DataFrame

As one of the most common data structures in DolphinDB pandas, DataFrame is a two-dimensional tabular data structure with labeled axes (rows and columns). DataFrame can be used to hold and process various data types, including numeric values, strings, and Boolean values.

Constructor

DataFrame(data, index=None, lazy)
  • data can be a table (in-memory table or DFS table) or dictionary.

    • If data is a table, the column values of the table correspond to the DataFrame's column data and the column names correspond to the DataFrame's column indices.

    • If data is a dict, the values of the dict correspond to the DataFrame's column data and the keys correspond to the DataFrame's column indices.

  • index is the row index of the DataFrame. Multiple indices are currently not supported. Note that the function DataFrame.index can be used to access the index attribute of the DataFrame.
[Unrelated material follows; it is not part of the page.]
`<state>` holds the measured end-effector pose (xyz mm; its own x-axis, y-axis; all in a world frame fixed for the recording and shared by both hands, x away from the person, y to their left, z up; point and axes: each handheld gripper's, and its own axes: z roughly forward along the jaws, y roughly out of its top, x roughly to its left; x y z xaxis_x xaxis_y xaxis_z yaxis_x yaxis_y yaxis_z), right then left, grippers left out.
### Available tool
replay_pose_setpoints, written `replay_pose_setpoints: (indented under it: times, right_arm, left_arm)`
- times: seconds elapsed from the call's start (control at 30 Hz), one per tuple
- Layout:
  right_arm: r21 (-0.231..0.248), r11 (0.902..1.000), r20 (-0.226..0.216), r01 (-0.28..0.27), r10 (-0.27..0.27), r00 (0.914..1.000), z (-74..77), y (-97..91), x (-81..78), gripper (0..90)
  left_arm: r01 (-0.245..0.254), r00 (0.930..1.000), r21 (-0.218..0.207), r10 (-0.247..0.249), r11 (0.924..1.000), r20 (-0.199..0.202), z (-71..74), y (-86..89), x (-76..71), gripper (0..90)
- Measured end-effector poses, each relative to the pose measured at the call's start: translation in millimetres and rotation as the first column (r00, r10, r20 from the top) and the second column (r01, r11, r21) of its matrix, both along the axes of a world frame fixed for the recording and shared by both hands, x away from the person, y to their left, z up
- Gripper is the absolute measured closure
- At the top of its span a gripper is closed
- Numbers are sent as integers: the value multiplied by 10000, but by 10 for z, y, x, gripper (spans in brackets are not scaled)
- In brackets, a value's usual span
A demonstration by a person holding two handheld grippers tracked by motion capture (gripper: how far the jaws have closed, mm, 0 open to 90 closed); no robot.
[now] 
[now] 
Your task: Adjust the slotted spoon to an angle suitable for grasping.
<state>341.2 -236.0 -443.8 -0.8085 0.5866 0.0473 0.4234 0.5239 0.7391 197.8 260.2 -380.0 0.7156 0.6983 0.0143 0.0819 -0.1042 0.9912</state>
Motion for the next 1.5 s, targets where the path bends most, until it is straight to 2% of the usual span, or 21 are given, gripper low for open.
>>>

  • lazy (optional) is a Boolean value representing whether to create a lazy DataFrame. The default value is True. A lazy DataFrame is a view of the original object where calculations are not executedimmediately; a non-lazy DataFrame is a copy of the original object where calculations are executed immediately.

    • The function is_lazy() can be used to check whether a DataFrame is lazy.

    • Calculations involving a lazy DataFrame generate an intermediate object and do not directly produce execution results until the compute() function is called. Calling compute() triggers a full table scan, which can impact performance when being used within a loop. Therefore, it is recommended to call compute() outside the loop, assign the result to a variable, and use this variable within the loop.

Note:
  • data cannot be an empty table or dict.

  • If data is a partitioned table, lazy must be True. index must be a scalar of the name of a specified column and the values of the specified column serve as the row labels of the DataFrame, rather than data.

  • If data is a non-partitioned in-memory table, the default value of lazy is False. index can be unspecified or specified as a Python list or DolphinDB vector with a length the same as the number of rows of the table. If lazy is set to True, index must be a scalar of the name of a specified column and the values of the specified column serve as the row labels of the DataFrame, rather than data.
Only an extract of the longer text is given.